■ Task instructions ■
Would you repeat each line below exactly, without the pictures?

■ Material provided ■
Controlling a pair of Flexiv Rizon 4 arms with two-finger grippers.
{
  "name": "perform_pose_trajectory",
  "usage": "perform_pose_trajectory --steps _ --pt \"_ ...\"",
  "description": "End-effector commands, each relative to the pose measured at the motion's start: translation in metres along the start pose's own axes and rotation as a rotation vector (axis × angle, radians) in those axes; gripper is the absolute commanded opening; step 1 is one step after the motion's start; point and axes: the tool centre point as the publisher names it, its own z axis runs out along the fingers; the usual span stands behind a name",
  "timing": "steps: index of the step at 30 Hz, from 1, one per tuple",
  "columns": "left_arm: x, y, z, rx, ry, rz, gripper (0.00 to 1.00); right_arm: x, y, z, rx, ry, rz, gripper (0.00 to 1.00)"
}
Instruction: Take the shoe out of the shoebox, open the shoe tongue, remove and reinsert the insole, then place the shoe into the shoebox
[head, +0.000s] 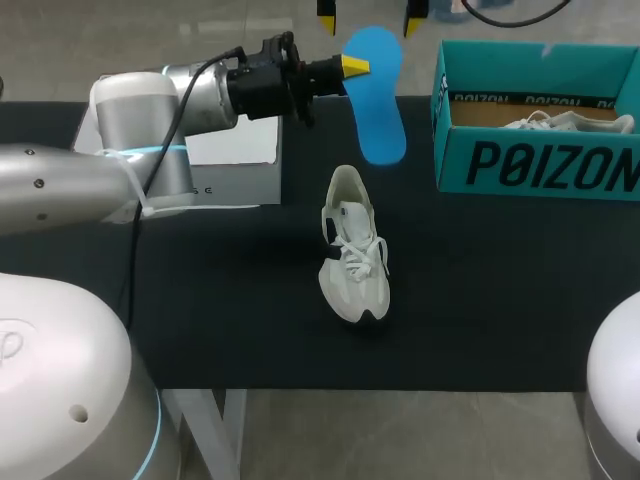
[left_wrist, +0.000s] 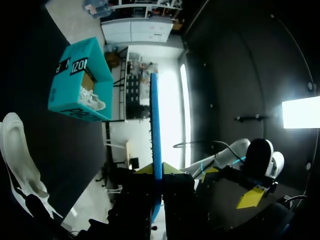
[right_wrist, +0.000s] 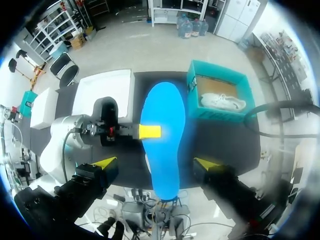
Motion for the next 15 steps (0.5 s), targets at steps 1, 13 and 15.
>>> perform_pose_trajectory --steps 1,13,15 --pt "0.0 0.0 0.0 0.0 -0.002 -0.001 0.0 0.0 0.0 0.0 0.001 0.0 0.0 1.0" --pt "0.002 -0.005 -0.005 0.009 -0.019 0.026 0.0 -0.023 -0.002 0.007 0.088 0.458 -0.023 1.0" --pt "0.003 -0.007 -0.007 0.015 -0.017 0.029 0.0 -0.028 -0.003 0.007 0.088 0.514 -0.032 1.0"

■ Written solution ■
Controlling a pair of Flexiv Rizon 4 arms with two-finger grippers.
{
  "name": "perform_pose_trajectory",
  "usage": "perform_pose_trajectory --steps _ --pt \"_ ...\"",
  "description": "End-effector commands, each relative to the pose measured at the motion's start: translation in metres along the start pose's own axes and rotation as a rotation vector (axis × angle, radians) in those axes; gripper is the absolute commanded opening; step 1 is one step after the motion's start; point and axes: the tool centre point as the publisher names it, its own z axis runs out along the fingers; the usual span stands behind a name",
  "timing": "steps: index of the step at 30 Hz, from 1, one per tuple",
  "columns": "left_arm: x, y, z, rx, ry, rz, gripper (0.00 to 1.00); right_arm: x, y, z, rx, ry, rz, gripper (0.00 to 1.00)"
}
Instruction: Take the shoe out of the shoebox, open the shoe tongue, remove and reinsert the insole, then place the shoe into the shoebox
[head, +0.000s] 
[left_wrist, +0.000s] 
[right_wrist, +0.000s] 
Motion for the next 15 steps (0.5 s), targets at steps 1, 13 and 15.
>>> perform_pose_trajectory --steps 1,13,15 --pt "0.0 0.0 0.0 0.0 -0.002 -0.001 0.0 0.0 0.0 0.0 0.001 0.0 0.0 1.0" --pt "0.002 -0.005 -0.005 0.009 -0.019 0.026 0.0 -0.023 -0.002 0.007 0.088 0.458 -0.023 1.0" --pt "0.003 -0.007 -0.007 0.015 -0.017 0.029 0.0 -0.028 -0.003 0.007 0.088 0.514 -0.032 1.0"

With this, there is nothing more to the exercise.